(Data excerpts)
★ ★ ★ ★ ★

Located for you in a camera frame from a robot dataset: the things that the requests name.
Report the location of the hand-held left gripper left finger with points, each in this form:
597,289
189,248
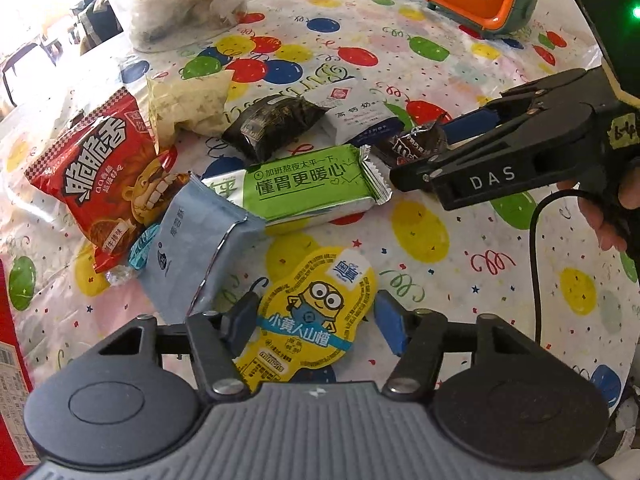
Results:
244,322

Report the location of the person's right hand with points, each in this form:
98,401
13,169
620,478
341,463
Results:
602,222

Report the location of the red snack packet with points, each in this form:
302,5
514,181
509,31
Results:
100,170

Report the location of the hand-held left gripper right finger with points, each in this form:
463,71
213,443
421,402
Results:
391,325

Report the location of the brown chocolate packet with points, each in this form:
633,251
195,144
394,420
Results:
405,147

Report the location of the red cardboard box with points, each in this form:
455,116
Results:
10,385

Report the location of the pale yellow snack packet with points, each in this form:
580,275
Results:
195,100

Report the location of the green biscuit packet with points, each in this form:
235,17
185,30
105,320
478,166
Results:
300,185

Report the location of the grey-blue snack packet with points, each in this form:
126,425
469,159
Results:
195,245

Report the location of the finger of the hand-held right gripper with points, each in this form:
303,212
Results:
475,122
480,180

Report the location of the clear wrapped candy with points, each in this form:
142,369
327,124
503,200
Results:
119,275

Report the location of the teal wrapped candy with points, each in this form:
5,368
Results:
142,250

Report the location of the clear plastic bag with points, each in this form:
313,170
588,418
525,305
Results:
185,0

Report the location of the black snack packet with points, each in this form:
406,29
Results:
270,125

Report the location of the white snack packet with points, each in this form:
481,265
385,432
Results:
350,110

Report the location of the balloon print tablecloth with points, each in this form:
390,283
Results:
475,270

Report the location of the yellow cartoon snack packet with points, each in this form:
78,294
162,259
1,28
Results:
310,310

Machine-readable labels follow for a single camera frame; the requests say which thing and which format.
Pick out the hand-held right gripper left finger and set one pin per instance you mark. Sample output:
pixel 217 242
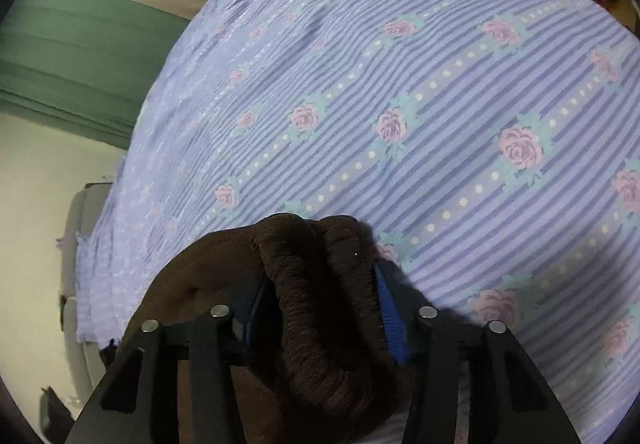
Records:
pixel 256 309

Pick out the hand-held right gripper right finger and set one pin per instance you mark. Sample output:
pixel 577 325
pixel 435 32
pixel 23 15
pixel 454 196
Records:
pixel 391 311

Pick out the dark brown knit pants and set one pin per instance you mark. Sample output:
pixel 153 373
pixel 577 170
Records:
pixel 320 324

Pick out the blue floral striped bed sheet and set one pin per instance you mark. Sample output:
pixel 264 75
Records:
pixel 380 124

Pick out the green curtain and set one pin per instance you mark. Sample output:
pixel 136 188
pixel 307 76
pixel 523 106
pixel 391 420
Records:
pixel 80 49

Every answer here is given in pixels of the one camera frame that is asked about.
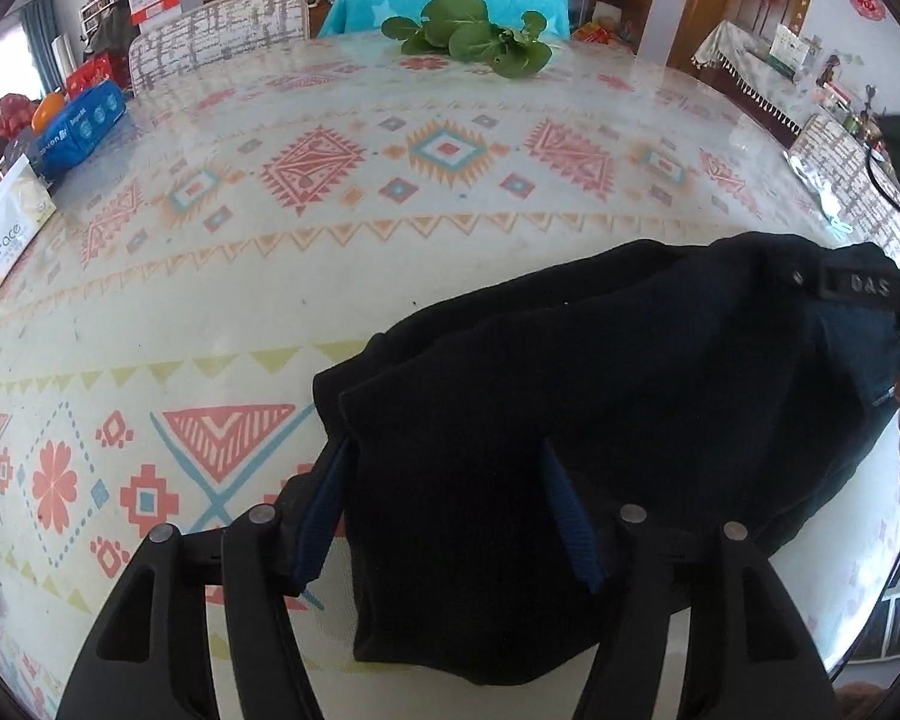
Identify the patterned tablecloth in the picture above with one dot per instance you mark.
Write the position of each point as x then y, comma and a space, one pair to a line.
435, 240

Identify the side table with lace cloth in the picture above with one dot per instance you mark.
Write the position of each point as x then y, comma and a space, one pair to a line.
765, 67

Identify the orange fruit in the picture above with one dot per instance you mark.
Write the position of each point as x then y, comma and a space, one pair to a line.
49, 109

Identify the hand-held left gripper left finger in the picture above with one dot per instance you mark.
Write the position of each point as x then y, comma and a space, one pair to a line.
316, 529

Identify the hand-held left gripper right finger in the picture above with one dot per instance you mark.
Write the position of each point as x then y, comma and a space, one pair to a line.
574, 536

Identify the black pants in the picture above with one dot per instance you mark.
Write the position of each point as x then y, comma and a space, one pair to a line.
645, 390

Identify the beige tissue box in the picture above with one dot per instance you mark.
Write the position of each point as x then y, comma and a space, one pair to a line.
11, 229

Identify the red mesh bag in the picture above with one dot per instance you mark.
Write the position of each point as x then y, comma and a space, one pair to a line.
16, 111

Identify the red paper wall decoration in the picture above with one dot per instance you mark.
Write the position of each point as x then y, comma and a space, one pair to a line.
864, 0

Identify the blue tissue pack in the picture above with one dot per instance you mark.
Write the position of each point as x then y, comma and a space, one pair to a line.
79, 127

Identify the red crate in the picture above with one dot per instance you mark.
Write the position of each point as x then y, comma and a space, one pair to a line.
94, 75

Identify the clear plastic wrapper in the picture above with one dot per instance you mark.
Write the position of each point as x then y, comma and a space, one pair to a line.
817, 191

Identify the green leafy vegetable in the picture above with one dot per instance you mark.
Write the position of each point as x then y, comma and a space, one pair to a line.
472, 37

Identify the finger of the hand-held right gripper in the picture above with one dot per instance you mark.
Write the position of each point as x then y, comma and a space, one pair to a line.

★ ★ ★ ★ ★

__Required action__. Every line in the data above that contains the word "requests" should be copied.

__Completed exercise__.
Located for you in a camera frame from a robot dataset: the things that the requests name.
Machine-readable labels follow for a single camera frame; the requests say which thing and which format.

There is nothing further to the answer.